In the compensation phase: the first scanning signal S1 provides a cut-off level, the second scanning signal provides an active level, and the light-emitting control signal provides a cut-off level; the data writing transistor M2 and the compensating transistor M4 are turned on, the data signal voltage Vdata is transmitted from the data writing transistor to the first pole of the driving transistor M3, at this time, the driving transistor M3 meets the condition of being turned on, so that the driving transistor M3 is turned on, the data signal voltage is transmitted to the N1 node through the driving transistor M3 and the compensating transistor M4, the potential of the N1 node is raised, until the potential difference between the gate of the driving transistor and the first pole is the threshold voltage Vth of the driving transistor M3, the driving transistor M3 is turned off, the potential of the N1 node cannot be raised continuously, and at this time, the potential of the N1 node is Vdata- |vth|.

In the light-emitting stage: the first scan signal S1 and the second scan signal S2 provide a cut-off level, and the light emission control signal provides an active level; the first light emission control transistor M1 and the second light emission control transistor M2 are turned on, the first light emission control transistor M1 transmits the first power supply voltage PVDD to the source of the driving transistor, and the light emission current is ids=k (Vgs-Vth)/(2=k (PVDD-Vdata)/(2). Accordingly, the light emission current is independent of the threshold voltage, so that the driving transistor compensates for the deviation of the threshold voltage.

Referring to the layout of fig. 4 and 5 and the film structure diagram of fig. 6, the initialization signal line 110 transmits the initialization signal Vref, the first scan signal line 101 transmits the scan signal S1, and the second scan signal line 102 transmits the second scan signal S2; the light emission signal line 103 supplies a light emission control signal Emit; the power signal line 210 transmits a power signal PVDD, and the lateral power signal line 120 is connected to the power signal line 210 through a via hole, transmits the power signal PVDD, and serves as one pole of a storage capacitor. Referring to fig. 6, the semiconductor layer in the pixel driving circuit is made of poly, and the first scanning signal line 101, the second scanning signal line 102, and the light emitting signal line 103 are located on the gate metal layer M1 as gates of transistors. The initialization signal line 110, the lateral power signal line 120 is located in the capacitor metal layer Mc, and the power signal line 210 and the data line 200 are located in the source drain metal layer M2. Meanwhile, the pixel P includes a light emitting element including an anode 500, a cathode 700, and an organic light emitting material 600 between the cathode and the anode, and the anode 500 is connected to the drain electrode M2 of the transistor through a via.

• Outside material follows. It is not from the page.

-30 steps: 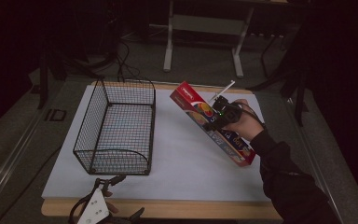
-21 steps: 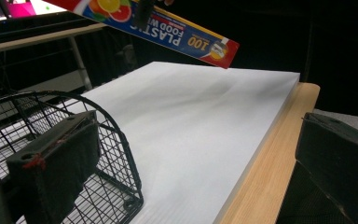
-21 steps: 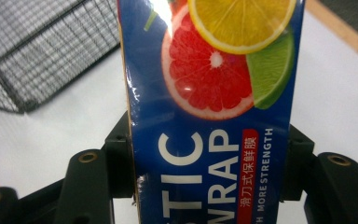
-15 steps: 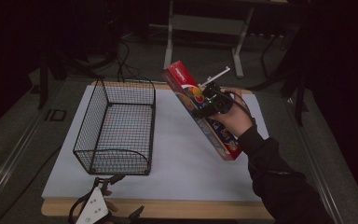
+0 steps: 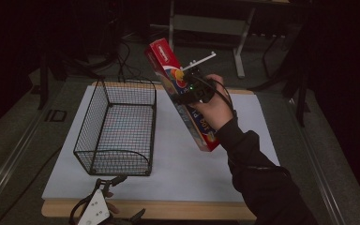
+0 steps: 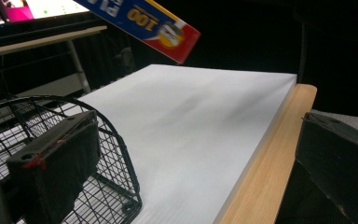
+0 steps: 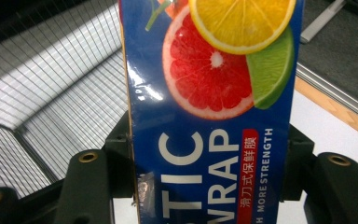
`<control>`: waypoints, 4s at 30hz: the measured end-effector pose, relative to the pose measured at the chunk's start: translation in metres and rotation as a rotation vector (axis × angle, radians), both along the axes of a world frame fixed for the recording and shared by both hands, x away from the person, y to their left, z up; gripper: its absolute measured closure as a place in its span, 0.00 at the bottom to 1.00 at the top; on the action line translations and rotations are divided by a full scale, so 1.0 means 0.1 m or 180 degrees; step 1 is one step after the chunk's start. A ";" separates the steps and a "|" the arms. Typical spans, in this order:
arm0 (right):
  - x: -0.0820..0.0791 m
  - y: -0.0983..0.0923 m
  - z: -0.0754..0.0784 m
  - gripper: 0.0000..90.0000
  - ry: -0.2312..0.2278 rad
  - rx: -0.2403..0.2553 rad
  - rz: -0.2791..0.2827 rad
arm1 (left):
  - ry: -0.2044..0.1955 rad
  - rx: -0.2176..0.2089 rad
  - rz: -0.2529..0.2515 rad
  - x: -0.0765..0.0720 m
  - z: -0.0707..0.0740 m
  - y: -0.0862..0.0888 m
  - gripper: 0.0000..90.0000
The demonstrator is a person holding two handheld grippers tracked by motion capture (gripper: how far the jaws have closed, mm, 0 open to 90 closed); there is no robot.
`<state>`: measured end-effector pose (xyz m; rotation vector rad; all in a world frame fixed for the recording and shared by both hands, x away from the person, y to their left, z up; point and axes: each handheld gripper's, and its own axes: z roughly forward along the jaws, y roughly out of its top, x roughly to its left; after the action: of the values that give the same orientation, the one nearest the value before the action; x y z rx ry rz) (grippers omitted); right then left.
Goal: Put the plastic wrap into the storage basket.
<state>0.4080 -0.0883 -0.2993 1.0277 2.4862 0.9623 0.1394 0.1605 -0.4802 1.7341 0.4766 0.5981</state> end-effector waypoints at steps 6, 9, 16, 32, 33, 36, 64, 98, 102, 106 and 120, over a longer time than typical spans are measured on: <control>0.00 0.21 0.10 0.44 -0.0058 0.0095 -0.0003 | 0.0000 -0.0027 0.0003 0.00 0.00 0.01 0.01; 0.00 0.30 0.15 0.44 -0.0091 0.0149 -0.0020 | -0.0002 -0.0022 -0.0002 0.00 0.01 0.01 0.01; 0.00 0.50 0.27 0.44 -0.0173 0.0215 -0.0059 | -0.0008 -0.0036 -0.0006 -0.01 0.01 0.02 0.01; -0.02 1.04 0.33 0.44 -0.0288 0.0549 -0.0024 | 0.0002 -0.0056 -0.0029 -0.01 0.01 0.03 0.01; 0.00 1.16 0.27 0.44 -0.0246 0.0643 -0.0006 | 0.0006 -0.0068 -0.0034 -0.02 0.01 0.03 0.01; 0.00 1.23 0.22 0.44 -0.0233 0.0648 0.0037 | 0.0002 -0.0076 -0.0040 -0.02 0.01 0.04 0.01; 0.05 1.79 -0.68 0.44 -0.0039 0.0678 -0.0080 | 0.0009 -0.0074 -0.0096 -0.02 0.02 0.04 0.01; 0.27 1.87 -1.27 0.44 0.0401 0.0326 -0.0435 | 0.0013 -0.0065 -0.0145 -0.02 0.01 0.04 0.01; 0.31 1.88 -1.32 0.44 0.0430 0.0318 -0.0444 | 0.0007 -0.0061 -0.0168 -0.02 0.01 0.03 0.01; 0.32 1.93 -1.35 0.43 0.0449 0.0267 -0.0410 | 0.0018 -0.0054 -0.0173 -0.02 0.01 0.03 0.01; 0.32 1.94 -1.35 0.39 0.0440 0.0181 -0.0295 | 0.0022 -0.0047 -0.0193 -0.02 0.01 0.03 0.01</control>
<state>0.4397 0.1054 -0.4340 1.2558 2.5075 0.9696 0.1377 0.1631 -0.4793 1.7311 0.4309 0.5443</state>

In the low frequency driving, the potential of the N1 node of the gate electrode of the driving transistor M3 needs to be maintained for a long time, and the leakage current causes the N1 node potential to continuously vary, for example: the M5 transistor leaks electricity, so that the potential of the N1 node is continuously pulled down by Vref, and therefore the luminous current Ids is continuously increased, and brightness improvement occurs. Or the potential of the N1 node is pulled down by the electric leakage between the film layers. And the brightness is rapidly reduced until the next frame of writing the data signal voltage, so that the human eye observes the flicker phenomenon.

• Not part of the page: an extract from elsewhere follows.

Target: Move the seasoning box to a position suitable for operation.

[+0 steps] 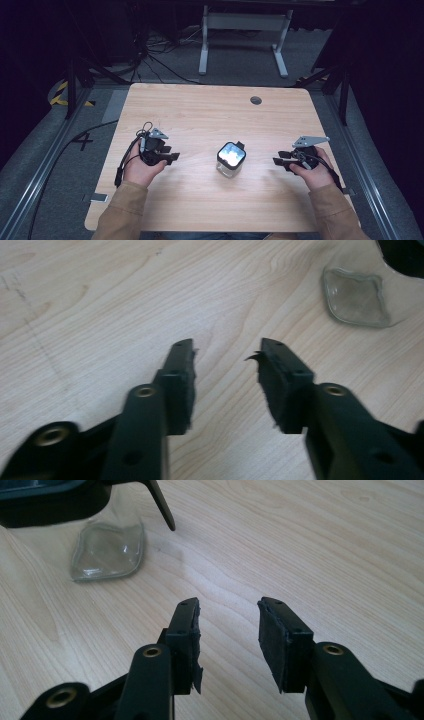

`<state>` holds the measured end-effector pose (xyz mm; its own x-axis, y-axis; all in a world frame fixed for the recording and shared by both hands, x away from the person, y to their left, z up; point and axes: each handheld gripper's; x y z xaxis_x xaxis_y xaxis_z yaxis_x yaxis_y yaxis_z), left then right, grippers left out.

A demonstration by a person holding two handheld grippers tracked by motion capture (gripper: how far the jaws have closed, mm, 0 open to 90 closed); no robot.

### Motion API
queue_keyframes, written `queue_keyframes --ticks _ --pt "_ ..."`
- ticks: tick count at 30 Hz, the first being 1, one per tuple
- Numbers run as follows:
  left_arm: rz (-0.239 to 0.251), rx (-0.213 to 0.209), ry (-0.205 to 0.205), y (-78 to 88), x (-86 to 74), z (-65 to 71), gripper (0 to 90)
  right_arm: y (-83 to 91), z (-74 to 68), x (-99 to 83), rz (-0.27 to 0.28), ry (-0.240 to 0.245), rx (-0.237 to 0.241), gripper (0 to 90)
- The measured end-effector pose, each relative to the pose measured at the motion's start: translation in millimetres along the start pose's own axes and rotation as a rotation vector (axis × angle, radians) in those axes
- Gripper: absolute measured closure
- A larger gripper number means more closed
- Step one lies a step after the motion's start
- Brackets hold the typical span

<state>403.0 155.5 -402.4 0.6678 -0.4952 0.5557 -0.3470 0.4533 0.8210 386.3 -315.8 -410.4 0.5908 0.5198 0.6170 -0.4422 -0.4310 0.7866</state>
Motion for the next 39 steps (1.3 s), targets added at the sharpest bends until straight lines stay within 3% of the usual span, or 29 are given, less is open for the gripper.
queue_keyframes --ticks 2,3,4,9,14,16,18,22,26,29,30,31,32,36,39 --pt "0.015 0.0 0.003 2.7 0.1 0.7 65.0 0.1 -1.6 0.8 0.005 0.006 -0.002 61.1" --pt "0.03 -0.03 0.01 4.3 -0.1 1.0 66.6 0.4 -2.2 1.1 0.007 0.005 0.0 61.2" --pt "0.036 -0.056 -0.01 5.5 0.5 0.6 67.9 0.9 -2.9 1.7 0.014 0.004 0.002 61.7" --pt "0.056 -0.075 -0.035 4.7 3.1 5.4 71.8 0.5 -7.4 5.1 0.031 0.01 0.024 66.8" --pt "0.094 -0.094 -0.021 -3.4 11.7 8.3 75.2 -1.2 -14.1 10.0 0.038 0.024 0.042 73.8" --pt "0.09 -0.107 -0.02 -10.0 17.2 10.6 79.8 -4.0 -19.9 12.5 0.019 0.039 0.065 82.9" --pt "0.081 -0.113 -0.032 -17.9 23.5 14.8 84.0 -5.6 -23.1 13.5 0.005 0.061 0.056 89.8" --pt "0.059 -0.133 -0.079 -38.0 39.2 28.0 88.7 -4.4 -24.1 12.8 -0.014 0.05 0.062 90.0" --pt "0.051 -0.157 -0.095 -51.1 48.4 35.1 89.3 -8.0 -25.4 11.7 -0.011 0.042 0.062 90.0" --pt "0.04 -0.152 -0.113 -64.0 54.8 42.8 89.2 -9.8 -27.3 10.5 -0.017 0.048 0.066 90.0" --pt "0.035 -0.134 -0.11 -66.9 56.0 45.9 88.9 -9.8 -27.9 9.9 -0.018 0.047 0.069 90.0" --pt "0.018 -0.1 -0.134 -71.1 58.5 50.3 88.3 -9.5 -28.2 9.4 -0.018 0.044 0.071 90.0" --pt "0.015 -0.098 -0.14 -73.6 59.5 53.0 87.4 -9.1 -27.9 8.6 -0.015 0.044 0.071 90.0" --pt "-0.005 -0.115 -0.176 -82.7 62.5 61.6 87.7 -6.0 -26.3 6.3 -0.002 0.031 0.076 89.9" --pt "0.006 -0.137 -0.172 -83.5 62.7 60.5 87.5 -4.3 -25.1 4.0 0.004 0.022 0.073 89.9"
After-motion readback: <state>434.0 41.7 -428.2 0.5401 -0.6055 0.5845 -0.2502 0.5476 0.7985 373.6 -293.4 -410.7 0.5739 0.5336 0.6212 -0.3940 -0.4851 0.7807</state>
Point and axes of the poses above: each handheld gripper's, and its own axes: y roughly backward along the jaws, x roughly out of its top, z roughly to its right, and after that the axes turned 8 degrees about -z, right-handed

The application is arranged in the layout of the driving circuit PC, and a first parasitic capacitance Ca is arranged between the data line 200 and the first node N1; referring to fig. 4, 5 and 6, a portion C1 of the data line 200 and a portion C2 of the node N1 are close to each other, resulting in parasitic capacitance therebetween. Therefore, in the present application, an anti-flicker module 30 is disposed on the display panel, and in the first display mode, the anti-flicker module 30 is configured to provide a coupling signal to the data line in the hold phase; the coupling signal on the data line is transmitted to the gate first node N1 of the driving transistor through the parasitic capacitance Ca, and the potential variation of the N1 node is canceled, thereby improving or even eliminating the flicker phenomenon. The coupling signal of the present application refers to a difference from a signal at a previous time. For example: the signal on the data line at the previous time is 1v, the coupling signal is 2v, and a signal of 3v needs to be provided on the data line.

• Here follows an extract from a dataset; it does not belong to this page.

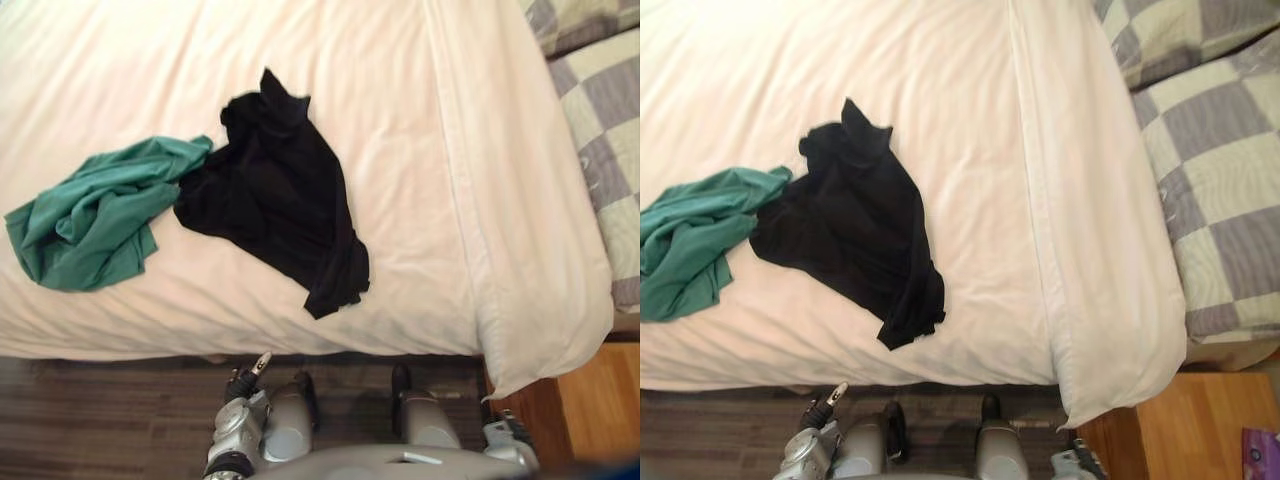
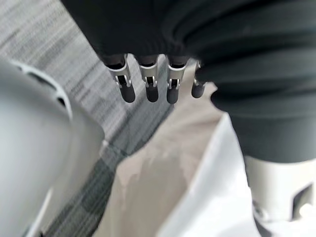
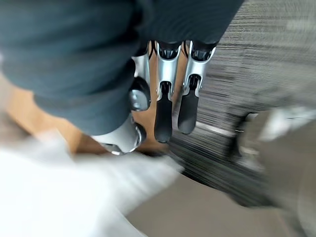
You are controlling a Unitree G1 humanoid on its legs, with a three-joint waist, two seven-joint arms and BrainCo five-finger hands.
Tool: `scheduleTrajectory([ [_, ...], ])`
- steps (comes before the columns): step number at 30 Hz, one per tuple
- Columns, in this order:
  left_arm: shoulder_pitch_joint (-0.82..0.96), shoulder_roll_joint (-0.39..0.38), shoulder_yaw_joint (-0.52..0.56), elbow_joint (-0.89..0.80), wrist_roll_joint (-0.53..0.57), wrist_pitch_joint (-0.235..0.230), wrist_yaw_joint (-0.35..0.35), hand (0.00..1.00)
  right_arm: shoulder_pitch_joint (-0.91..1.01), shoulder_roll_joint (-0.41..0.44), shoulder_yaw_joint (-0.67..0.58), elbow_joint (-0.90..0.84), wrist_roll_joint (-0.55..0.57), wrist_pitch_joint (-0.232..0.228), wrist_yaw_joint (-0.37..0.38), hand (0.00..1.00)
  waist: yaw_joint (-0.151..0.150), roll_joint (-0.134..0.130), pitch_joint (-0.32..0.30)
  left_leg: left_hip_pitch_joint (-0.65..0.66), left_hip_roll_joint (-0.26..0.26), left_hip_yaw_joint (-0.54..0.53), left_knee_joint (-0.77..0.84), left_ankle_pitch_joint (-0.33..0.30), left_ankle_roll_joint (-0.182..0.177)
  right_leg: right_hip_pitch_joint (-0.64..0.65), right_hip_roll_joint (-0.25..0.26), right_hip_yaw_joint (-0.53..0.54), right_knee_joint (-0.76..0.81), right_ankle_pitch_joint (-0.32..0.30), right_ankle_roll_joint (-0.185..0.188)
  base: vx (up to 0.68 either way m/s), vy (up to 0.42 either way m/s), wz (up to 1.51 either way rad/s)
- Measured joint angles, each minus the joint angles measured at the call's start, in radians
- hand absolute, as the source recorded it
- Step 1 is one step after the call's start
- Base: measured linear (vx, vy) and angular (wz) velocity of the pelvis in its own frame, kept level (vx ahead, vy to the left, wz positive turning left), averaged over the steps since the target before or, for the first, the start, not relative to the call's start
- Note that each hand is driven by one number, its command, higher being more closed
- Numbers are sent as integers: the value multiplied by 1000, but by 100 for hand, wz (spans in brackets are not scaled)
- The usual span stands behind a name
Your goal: Tidy the bed and pick cloth on bed and put in laundry
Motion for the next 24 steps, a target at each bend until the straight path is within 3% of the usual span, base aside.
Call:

The first display mode includes a refresh phase and the hold phase between adjacent ones of the refresh phases; the display panel also comprises a second display mode, and the display refresh rate of the second display mode is larger than that of the first display mode; the display refresh rate of the first display mode is less than or equal to 30Hz. Referring to fig. 7 and 8, fig. 7 is a second display mode (normal driving mode), and fig. 8 is a first display mode (low frequency driving mode). In the first display mode, although the time per frame is increased, the time to refresh data is not increased in the present application. For example: when the second display mode is 60Hz and the first display mode is 15Hz, the time of one frame of the second display mode is 16.67ms, and the time of the refreshing stage is 16.67ms; the first display mode has a frame time of 66.67ms, wherein the refresh period has a time of 16.67ms, and three hold periods of the hold period between two adjacent refresh periods each have a time of 16.67ms. In the first display mode, the anti-flicker module 30 provides a coupling signal to the data line in the hold phase; the coupling signal on the data line is transmitted to the gate first node N1 of the driving transistor through the parasitic capacitance Ca, and the potential variation of the N1 node is canceled, thereby improving or even eliminating the flicker phenomenon.

The application also provides a driving method of the display panel, which is used for driving the display panel. The display panel includes pixels P, and a driving circuit PC driving the pixels P; the driving circuit comprises a driving transistor M3, and the grid electrode of the driving transistor M3 is a first node N1; a scan line 100 and a data line 200 disposed to cross each other; the scan line 100 and the data line 200 are both connected to the driving circuit PC; the data line 200 includes a first parasitic capacitance Ca between the first node N1; the driving method comprises the following steps: a first display drive mode and a second display drive mode, the first display drive mode having a display refresh rate less than a display refresh rate of the second display drive mode;

In a first display mode, including a refresh phase and a hold phase, the hold phase being located between adjacent refresh phases; in the hold phase, a coupling signal is provided to the data line 200. The coupling signal on the data line is transmitted to the gate first node N1 of the driving transistor through the parasitic capacitance Ca, and the potential variation of the N1 node is canceled, thereby improving or even eliminating the flicker phenomenon.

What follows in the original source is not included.